**AIM OF THE TASK**
After finding the line containing "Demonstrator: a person" below, please output that line and each following one through the line containing "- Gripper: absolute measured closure", exactly as written.

[Opening WORKING DATA section]

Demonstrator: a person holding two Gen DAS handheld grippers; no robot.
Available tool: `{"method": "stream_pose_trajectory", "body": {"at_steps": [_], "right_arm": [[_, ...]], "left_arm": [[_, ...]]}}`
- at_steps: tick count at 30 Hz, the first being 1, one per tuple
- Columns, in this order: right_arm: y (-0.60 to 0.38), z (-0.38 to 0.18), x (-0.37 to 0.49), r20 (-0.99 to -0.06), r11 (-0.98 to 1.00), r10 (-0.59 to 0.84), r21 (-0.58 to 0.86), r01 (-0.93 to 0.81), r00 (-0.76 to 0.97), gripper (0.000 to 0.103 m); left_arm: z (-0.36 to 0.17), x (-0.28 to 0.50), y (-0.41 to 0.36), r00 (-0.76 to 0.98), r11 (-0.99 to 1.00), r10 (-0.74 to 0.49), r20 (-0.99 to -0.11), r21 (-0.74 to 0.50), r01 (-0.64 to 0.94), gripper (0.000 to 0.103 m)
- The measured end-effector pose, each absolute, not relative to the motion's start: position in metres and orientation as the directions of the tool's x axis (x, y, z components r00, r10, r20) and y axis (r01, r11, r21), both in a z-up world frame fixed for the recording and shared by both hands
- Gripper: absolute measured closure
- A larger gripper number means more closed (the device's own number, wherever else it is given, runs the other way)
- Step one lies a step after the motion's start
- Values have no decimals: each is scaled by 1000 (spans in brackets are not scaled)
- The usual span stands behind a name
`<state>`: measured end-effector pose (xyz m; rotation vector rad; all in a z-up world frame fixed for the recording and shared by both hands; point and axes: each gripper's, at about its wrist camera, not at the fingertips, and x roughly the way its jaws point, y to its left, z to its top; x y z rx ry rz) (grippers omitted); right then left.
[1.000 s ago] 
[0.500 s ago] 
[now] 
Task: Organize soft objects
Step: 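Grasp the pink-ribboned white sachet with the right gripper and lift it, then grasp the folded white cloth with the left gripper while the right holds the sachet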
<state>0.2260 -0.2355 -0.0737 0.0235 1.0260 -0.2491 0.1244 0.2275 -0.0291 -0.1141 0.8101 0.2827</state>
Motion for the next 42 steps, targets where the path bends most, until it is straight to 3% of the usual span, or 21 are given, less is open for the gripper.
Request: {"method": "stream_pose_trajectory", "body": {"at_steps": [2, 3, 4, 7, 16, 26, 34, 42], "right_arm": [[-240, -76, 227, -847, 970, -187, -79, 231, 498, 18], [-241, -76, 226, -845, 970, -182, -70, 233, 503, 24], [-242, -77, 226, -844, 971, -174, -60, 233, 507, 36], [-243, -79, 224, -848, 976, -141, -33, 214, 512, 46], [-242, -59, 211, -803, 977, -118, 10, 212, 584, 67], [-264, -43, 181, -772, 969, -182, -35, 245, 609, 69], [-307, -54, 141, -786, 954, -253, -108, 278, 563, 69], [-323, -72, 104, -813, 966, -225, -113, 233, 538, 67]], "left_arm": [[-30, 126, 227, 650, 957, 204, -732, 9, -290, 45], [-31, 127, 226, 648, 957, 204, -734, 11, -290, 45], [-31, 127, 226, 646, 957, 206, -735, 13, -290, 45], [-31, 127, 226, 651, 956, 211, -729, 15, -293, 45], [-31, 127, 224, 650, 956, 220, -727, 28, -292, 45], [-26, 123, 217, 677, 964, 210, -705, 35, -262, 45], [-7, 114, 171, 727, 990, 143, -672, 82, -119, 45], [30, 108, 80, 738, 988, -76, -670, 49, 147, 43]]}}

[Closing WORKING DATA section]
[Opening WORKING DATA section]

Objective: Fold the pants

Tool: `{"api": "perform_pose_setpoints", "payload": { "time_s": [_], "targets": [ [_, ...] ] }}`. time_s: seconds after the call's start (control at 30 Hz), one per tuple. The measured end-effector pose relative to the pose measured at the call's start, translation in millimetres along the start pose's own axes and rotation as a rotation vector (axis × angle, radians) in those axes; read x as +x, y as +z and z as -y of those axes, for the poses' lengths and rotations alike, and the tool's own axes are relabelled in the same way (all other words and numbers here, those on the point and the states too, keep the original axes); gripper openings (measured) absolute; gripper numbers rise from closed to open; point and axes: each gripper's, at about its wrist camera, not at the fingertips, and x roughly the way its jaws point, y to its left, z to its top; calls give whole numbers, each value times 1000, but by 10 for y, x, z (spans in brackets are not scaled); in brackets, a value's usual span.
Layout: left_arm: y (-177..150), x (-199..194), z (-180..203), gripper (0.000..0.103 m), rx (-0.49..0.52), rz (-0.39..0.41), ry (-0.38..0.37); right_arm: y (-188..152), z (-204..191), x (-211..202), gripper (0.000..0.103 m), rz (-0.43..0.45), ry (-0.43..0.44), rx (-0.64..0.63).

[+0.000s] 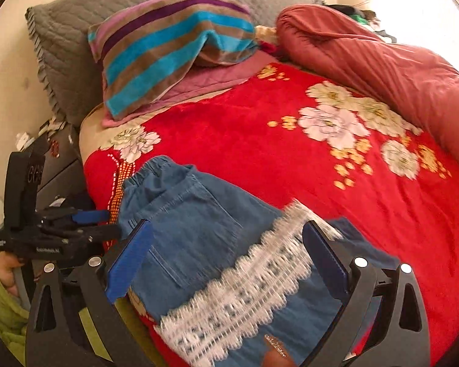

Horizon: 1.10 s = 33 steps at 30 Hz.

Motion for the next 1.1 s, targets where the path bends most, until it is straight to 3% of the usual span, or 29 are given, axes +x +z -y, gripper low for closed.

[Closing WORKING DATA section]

**FINISHED TASK**
Demonstrator: a person holding two Gen DAS handheld grippers; no robot.
Available tool: `{"method": "stream_pose_trajectory", "body": {"at_steps": [_], "right_arm": [[_, ...]], "left_arm": [[_, ...]]}}`
- at_steps: tick count at 30 Hz, the first being 1, one per tuple
- Columns, in this order: right_arm: y (-0.60 to 0.38), z (-0.38 to 0.18), x (-0.37 to 0.49), r20 (-0.99 to -0.06), r11 (-0.98 to 1.00), r10 (-0.59 to 0.84), r21 (-0.58 to 0.86), r01 (-0.93 to 0.81), r00 (-0.76 to 0.97), gripper (0.000 to 0.103 m); left_arm: z (-0.36 to 0.17), x (-0.28 to 0.50), y (-0.41 to 0.36), r00 (-0.76 to 0.98), r11 (-0.99 to 1.00), r10 (-0.74 to 0.49), r20 (-0.99 to -0.11), r21 (-0.74 to 0.50), r01 (-0.64 to 0.94), gripper (0.000 to 0.103 m)
- The measured end-effector pose, each absolute, not relative to the motion's start: position in metres and orientation as the directions of the tool's x axis (x, y, z components r00, r10, r20) and y axis (r01, r11, r21), both in a z-up world frame fixed for the recording and shared by both hands
- Gripper: absolute measured closure

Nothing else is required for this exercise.